Nos últimos anos, foi à hipoteca de suas casas que muitas famílias recorreram, diante da situação de virtual congelamento, ou queda, do poder aquisitivo sob Bush, para resolver problemas como a insolvência no cartão de crédito, uma urgência médica ou a faculdade para os filhos. Para garantirem lucros extraordinários, comissões extras e bônus, bancos, corretoras, seguradoras e agências de classificação de risco manipularam essas necessidades, até a pirâmide hipotecária explodir, quando as pessoas não tiveram mais como arcar com os pagamentos. Famílias tiveram de entregar suas casas aos bancos, mas as casas já valiam menos que o empréstimo concedido, que estava calçado em títulos de classificação AAA sem fundos. Começou a quebradeira que, quando atingiu o Bear Stearns, não houve mais como abafar. Na seqüência, bancos do porte do Citibank e Bank of América, e do UBS e HSBC, mais corretoras como a Merril Lynch, Goldman Sachs, Lehman Brothers e outros, tiveram de declarar grandes rombos e correr atrás de novos aportes de capital.
BEAR STEARNS
Muito já foi escrito sobre a quebra da Bear Stearns, mas possivelmente é uma notícia do jornal inglês “Telegraph” que melhor dá conta da orgia especulativa. “Bear Stearns tinha posições totais (derivativos) de US$ 13,4 trilhões. Isso é maior do que o Produto Nacional Bruto dos EUA, ou igual a um quarto do Produto Nacional Bruto do mundo – pelo menos em termos ‘nocionais’”. O jornal acrescenta que esse “impensado edifício” de papéis estava erguido “sobre uma base de ativos de US$ 80 bilhões no máximo”. No final do quarto trimestre, o Fed avaliou que os já então US$ 32 bilhões do Bear em ativos e capacidade de empréstimo eram suficientes para operar por 20 meses. Como se sabe, não resistiu a três dias. O analista de mercado Mark Gongloff assinalou a “alavan-cagem” das mais conhecidas pirâmides no final do ano passado: Morgan Stanley, de 32,6 para 1; Bear, de 32,8 para 1; Carlyle, de 32 para 1; Lehman Brothers, de 30,7 para 1; Merril Lynch, de 27, 8 para 1; e Goldman Sachs, com 26,2 para 1. Um castelo de cartas. Além disso, as corretoras e bancos entrelaçavam suas “garantias”, “opções”, fundos e contrapartidas.

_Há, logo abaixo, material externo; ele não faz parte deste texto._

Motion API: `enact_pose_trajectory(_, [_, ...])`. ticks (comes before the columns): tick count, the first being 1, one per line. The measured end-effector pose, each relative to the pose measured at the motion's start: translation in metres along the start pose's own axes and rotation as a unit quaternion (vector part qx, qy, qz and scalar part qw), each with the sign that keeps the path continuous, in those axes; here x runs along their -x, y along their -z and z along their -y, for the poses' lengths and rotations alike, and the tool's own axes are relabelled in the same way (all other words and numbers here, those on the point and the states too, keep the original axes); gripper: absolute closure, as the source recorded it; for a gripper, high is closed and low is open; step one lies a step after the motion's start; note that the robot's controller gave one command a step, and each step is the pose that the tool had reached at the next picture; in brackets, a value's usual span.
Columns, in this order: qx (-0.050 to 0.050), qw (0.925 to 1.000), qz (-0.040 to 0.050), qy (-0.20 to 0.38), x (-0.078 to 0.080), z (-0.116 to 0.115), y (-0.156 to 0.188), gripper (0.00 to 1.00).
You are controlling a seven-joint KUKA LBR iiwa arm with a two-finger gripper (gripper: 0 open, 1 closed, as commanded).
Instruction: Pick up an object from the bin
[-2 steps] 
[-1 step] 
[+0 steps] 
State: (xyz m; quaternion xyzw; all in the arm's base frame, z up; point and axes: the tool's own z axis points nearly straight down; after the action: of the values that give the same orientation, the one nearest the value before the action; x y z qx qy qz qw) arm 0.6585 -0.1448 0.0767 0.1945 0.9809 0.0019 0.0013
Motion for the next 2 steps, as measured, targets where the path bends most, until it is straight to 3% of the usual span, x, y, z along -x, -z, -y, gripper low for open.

No depoimento de Bernanke, um deputado republicano do Texas, Kevin Brady, perguntou a ele “quantas balas o Federal Reserve ainda tem”. O encanador do dinheiroduto de US$ 30 bilhões para o Bear/JP Morgan Chase respondeu que “temos sido muito criativos até agora”. Aliás, é o tipo de criatividade que os Morgan e os Rockefeller adoram. Quanto às balas na agulha, a conta pode não ser bem assim. Segundo a “Bloomberg”, dos US$ 709 bilhões que o Tesouro dispunha para prover liquidez para o sistema bancário, 60% já foram torrados. Mas, como aconteceu no Japão pós-bolha imobiliária dos anos 90, não é muito provável que os bancos usem toda essa “liquidez” proporcionada gentilmente pelo Fed, para evitar que o país afunde na recessão. Informa o “Wall Street Journal”, que os americanos “estão investindo muito do seu dinheiro no exterior”. Como analisou Michal Hudson no site “Counter-punch”, os bancos estão pegando o dinheiro emprestado do Fed a juro baixo e comprando títulos estrangeiros em euros, de juro maior – e no processo, realizando um ganho em divisas conforme o euro sobe em relação aos ativos em dólar”.